Do the high school teachers on this network see this as a fair generalization?
Anyhow, the vision I have is that technology is not "drifting downwards" from colleges to elementary. From my view, the youngest learners are absorbing the skills, habits of use, and knowledge of potential the quickest of all.
Given their natural playfulness, it all makes sense. They do and will continue to carry upwards and outwards entirely new ways of learning.
Thanks for a thought-provoking post!
There in fact may be a divide happening (I won't go into the native/immigrant thing) although in our region, it is the college teacher prep programs that seem to be far behind with tech integration, and so we have this chasm of new teachers coming in with some personal experiences with tech but no practical pedagogy to back it up and an older gen of teachers who aren't quite sure what to make of it all, and then there is a small sector of the middle group who are using tech but are running into restraints of State Curriculum Frameworks.
But I am not depressed. :(
I think the energy and enthusiasm of the kids will be the impetus to get things moving and there is more professional development in tech and the curriculum, and as more people in a building explore and use it, the more others will ask questions.

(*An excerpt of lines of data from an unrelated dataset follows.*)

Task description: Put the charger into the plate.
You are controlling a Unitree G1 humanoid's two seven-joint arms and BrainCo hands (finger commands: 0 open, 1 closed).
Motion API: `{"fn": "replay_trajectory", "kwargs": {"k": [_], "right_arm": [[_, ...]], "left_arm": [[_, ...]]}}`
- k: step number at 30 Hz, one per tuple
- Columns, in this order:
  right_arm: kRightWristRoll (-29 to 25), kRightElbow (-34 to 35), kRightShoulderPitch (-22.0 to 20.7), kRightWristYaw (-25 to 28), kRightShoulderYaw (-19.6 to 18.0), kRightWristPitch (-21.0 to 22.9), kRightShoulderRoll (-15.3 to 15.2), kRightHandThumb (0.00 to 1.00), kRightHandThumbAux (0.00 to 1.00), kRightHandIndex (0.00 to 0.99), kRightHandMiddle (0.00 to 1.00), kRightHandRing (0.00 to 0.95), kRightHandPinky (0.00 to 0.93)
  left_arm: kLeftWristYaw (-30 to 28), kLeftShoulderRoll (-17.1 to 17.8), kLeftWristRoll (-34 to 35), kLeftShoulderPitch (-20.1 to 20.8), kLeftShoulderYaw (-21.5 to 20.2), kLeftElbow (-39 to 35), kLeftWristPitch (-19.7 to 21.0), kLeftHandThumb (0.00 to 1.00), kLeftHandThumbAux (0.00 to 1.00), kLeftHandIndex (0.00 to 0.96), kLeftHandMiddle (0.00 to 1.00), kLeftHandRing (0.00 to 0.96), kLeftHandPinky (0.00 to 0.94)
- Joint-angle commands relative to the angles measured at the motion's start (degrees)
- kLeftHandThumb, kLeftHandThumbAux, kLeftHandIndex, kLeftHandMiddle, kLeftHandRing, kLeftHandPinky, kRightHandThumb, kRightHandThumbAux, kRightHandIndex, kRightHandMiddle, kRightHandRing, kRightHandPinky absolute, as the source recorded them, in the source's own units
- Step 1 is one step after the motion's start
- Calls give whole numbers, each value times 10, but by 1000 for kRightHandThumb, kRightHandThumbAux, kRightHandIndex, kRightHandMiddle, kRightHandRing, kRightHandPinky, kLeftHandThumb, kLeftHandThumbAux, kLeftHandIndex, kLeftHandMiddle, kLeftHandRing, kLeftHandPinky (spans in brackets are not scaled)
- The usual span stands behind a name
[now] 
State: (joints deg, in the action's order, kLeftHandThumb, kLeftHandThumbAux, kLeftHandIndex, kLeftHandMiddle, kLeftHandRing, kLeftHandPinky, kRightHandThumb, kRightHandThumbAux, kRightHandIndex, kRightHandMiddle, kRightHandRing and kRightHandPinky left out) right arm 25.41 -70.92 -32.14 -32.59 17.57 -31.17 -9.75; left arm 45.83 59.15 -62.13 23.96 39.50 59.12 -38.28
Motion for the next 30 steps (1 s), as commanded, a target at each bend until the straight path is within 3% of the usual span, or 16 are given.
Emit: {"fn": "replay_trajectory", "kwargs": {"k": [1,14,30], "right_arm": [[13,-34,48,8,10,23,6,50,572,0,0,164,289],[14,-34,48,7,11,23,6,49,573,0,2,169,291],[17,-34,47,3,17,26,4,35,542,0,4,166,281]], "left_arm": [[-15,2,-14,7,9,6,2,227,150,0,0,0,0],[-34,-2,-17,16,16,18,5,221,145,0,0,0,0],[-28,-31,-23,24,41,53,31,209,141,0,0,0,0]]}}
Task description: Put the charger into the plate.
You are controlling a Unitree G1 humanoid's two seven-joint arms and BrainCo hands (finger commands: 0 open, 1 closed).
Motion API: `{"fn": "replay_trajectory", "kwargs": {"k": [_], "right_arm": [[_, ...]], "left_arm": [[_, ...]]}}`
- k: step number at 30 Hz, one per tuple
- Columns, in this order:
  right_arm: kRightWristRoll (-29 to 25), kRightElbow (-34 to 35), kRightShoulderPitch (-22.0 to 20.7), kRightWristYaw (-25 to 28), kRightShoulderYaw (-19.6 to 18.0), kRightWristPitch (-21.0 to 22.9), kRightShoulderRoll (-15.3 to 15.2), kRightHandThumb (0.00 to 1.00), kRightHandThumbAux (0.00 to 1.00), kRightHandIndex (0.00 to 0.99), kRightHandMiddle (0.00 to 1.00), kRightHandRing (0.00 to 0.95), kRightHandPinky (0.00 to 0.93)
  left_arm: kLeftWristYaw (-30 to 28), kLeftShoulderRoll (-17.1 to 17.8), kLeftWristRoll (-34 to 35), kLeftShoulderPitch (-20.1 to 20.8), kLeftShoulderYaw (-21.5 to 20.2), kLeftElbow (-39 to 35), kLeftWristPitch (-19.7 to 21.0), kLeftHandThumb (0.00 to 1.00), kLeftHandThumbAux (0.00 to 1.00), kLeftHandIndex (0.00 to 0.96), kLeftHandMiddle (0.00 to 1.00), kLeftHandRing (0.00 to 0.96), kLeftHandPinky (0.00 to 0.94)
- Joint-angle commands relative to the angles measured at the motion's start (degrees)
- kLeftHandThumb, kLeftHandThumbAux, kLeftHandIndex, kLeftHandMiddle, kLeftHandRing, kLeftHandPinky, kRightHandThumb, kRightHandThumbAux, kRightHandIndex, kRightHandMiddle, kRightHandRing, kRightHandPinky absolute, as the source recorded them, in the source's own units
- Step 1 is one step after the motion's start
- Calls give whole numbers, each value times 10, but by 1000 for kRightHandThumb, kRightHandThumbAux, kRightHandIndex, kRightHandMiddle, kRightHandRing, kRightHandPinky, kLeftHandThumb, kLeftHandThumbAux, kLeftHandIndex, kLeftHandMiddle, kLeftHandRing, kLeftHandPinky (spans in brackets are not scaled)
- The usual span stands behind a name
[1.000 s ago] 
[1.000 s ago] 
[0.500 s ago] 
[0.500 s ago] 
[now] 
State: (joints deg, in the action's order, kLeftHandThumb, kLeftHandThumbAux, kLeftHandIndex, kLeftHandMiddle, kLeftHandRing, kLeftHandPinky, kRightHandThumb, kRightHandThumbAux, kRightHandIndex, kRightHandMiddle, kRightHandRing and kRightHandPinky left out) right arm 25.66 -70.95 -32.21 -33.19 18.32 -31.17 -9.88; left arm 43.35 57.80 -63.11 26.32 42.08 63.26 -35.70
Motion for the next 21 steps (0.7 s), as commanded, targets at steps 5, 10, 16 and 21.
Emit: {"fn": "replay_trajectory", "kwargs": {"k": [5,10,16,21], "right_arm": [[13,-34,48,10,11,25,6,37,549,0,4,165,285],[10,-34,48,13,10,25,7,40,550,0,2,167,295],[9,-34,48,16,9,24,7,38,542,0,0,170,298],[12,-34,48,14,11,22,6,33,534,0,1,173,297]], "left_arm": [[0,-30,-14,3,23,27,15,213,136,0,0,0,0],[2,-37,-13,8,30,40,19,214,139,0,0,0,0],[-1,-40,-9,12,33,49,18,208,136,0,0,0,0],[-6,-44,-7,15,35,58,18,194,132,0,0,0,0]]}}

This seems to me to raise two ideas:

We need to find better and more thorough ways of documenting what we are doing.
We need to be finding more ways to showcase to others what we are doing.

We know that, for the most part, this C 2.0 forum (wonderful, though it is) is the choir that doesn't need preaching to. You most likely would not be here if you didn't see some potential for tech tools in the classroom. But showing that to others is something WE need to be doing, too.